Noninfectious complications may include graft-versus-host disease (GVHD) in the allogeneic setting [12], second malignancy [13], and late non-infectious lung complications, such as bronchiolitis obliterans and idiopathic pneumonia syndrome [14].

Infectious complications can occur in both allogeneic [15] and autologous recipients [16, 17], though they are more common in allogeneic transplants [10], presumably due to GVHD and immunosuppressive drug therapy. Infections tend to occur in the lung, skin, and genitourinary tract and are associated with the presence of indwelling catheters [18]. Historically, cytomegalovirus (CMV) was the most significant viral complication of HSCT; mortality rates of CMV pneumonia in HSCT recipients were near 85% prior to the development of anti-viral drug therapy [19]. Despite advances in prophylaxis and antiviral therapy, CMV disease remains a significant complication of HSCT [20]. HSCT recipients are additionally at-risk for infections by other herpesviruses, such as human herpes-virus-6, herpes simplex virus, and varicella zoster [10, 21, 22], as well as community-acquired respiratory viruses, such as influenza [21]. Pseuodomonas aeruginosa and Klebsiella pneumonia represent important gram-negative bacterial infections in HSCT recipients [23], and common gram-positive bacterial infections in HSCT populations are Staphylococcus epidermidis, Staphylococcus aureus, and viridians streptococci [18]. Fungal infections caused by Candida and Aspergillus species are also significant threats post-HSCT [24].

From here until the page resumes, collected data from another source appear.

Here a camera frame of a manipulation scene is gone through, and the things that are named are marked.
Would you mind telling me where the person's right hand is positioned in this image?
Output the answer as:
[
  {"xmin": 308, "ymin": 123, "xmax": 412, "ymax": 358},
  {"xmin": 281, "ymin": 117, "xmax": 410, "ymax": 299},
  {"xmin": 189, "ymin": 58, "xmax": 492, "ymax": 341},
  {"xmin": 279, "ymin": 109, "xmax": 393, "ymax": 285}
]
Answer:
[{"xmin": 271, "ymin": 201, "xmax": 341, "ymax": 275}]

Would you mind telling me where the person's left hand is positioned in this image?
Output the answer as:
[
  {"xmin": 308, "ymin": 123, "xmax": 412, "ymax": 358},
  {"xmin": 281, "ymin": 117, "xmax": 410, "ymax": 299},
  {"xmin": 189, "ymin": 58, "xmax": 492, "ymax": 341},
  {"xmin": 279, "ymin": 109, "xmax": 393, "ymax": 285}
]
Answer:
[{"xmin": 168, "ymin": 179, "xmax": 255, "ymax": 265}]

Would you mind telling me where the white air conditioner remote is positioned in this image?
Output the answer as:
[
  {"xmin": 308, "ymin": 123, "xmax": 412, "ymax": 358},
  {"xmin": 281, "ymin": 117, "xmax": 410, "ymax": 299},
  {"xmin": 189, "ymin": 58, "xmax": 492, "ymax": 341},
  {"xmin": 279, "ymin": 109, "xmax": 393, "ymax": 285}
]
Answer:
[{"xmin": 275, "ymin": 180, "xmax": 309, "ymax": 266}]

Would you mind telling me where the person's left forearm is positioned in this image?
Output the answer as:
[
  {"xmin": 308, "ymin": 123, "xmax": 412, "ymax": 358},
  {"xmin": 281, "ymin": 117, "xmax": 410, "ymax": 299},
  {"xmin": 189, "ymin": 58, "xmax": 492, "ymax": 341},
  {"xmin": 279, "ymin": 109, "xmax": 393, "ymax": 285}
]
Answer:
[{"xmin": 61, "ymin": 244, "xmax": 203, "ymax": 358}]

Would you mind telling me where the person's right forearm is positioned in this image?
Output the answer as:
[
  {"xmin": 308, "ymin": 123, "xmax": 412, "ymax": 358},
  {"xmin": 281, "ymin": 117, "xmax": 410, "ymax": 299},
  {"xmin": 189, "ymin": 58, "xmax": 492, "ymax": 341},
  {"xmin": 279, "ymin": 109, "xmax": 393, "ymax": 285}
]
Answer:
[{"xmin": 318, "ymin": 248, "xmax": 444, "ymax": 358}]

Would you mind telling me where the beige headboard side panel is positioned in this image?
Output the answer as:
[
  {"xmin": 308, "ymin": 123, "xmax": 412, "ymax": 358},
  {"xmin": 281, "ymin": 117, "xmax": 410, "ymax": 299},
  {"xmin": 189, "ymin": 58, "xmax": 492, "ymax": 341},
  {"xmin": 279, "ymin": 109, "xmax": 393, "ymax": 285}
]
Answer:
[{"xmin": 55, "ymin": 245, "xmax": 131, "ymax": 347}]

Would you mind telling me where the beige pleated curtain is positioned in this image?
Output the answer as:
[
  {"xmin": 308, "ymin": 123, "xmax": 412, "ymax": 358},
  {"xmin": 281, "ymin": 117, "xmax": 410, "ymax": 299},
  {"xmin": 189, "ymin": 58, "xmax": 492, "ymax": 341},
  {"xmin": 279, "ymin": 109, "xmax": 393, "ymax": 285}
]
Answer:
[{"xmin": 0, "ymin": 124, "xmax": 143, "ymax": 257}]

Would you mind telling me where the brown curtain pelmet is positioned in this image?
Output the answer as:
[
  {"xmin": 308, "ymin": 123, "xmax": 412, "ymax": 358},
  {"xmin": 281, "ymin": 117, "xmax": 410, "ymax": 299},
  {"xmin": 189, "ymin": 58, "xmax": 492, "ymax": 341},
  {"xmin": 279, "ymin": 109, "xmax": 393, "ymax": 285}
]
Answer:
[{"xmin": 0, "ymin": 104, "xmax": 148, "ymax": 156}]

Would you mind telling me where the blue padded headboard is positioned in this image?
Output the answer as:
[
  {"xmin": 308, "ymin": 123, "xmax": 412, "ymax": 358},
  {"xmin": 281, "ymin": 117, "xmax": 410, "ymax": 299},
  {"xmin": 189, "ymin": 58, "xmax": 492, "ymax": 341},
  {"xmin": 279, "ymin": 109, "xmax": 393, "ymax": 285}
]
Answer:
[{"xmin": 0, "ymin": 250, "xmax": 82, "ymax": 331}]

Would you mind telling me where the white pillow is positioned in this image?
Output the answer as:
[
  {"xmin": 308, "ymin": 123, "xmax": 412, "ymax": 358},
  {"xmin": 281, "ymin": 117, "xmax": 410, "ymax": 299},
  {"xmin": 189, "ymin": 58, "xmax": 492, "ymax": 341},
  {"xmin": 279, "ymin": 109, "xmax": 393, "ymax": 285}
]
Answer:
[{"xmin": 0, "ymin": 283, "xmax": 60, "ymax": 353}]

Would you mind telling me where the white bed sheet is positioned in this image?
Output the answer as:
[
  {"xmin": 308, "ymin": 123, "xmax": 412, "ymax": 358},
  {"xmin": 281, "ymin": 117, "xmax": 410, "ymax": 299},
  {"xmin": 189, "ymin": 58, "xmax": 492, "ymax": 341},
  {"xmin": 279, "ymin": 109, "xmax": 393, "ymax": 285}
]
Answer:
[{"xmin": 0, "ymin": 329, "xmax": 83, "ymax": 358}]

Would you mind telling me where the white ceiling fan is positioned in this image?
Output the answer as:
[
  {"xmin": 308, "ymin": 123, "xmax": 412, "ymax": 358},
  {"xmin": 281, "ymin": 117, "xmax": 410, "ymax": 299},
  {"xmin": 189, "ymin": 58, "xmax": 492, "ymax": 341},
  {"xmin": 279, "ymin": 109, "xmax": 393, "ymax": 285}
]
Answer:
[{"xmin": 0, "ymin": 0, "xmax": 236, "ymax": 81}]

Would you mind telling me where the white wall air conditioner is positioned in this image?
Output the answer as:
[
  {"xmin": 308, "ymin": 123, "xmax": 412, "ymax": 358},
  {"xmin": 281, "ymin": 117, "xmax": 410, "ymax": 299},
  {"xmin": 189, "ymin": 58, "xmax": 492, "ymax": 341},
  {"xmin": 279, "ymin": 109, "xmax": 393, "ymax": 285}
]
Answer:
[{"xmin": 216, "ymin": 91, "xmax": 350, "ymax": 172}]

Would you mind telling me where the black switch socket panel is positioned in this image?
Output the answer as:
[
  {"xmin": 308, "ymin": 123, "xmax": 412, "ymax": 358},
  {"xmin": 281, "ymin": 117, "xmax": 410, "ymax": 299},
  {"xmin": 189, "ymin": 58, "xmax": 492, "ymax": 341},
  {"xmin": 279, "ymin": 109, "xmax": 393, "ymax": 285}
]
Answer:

Infectious complications can be characterized by the time point during which they occur post-HSCT, including pre-engraftment (during neutropenia, 1 month post-HSCT), early post-engraftment, and late post-engraftment (approximately 3 months post-transplant) [18, 23, 25]. Table 1 summarizes infections reported to occur during these post-transplant time periods. Opportunistic infections, though rare, have been reported to occur late post-transplant in autologous patients [26, 27]. This fact suggests that transplantation, even in the absence of immunosuppressive therapy and GVHD, can lead to long-term immune dysfunction.

Table 1.

Timeline of infectious complications post-HSCT (Adapted from [18, 23, 25])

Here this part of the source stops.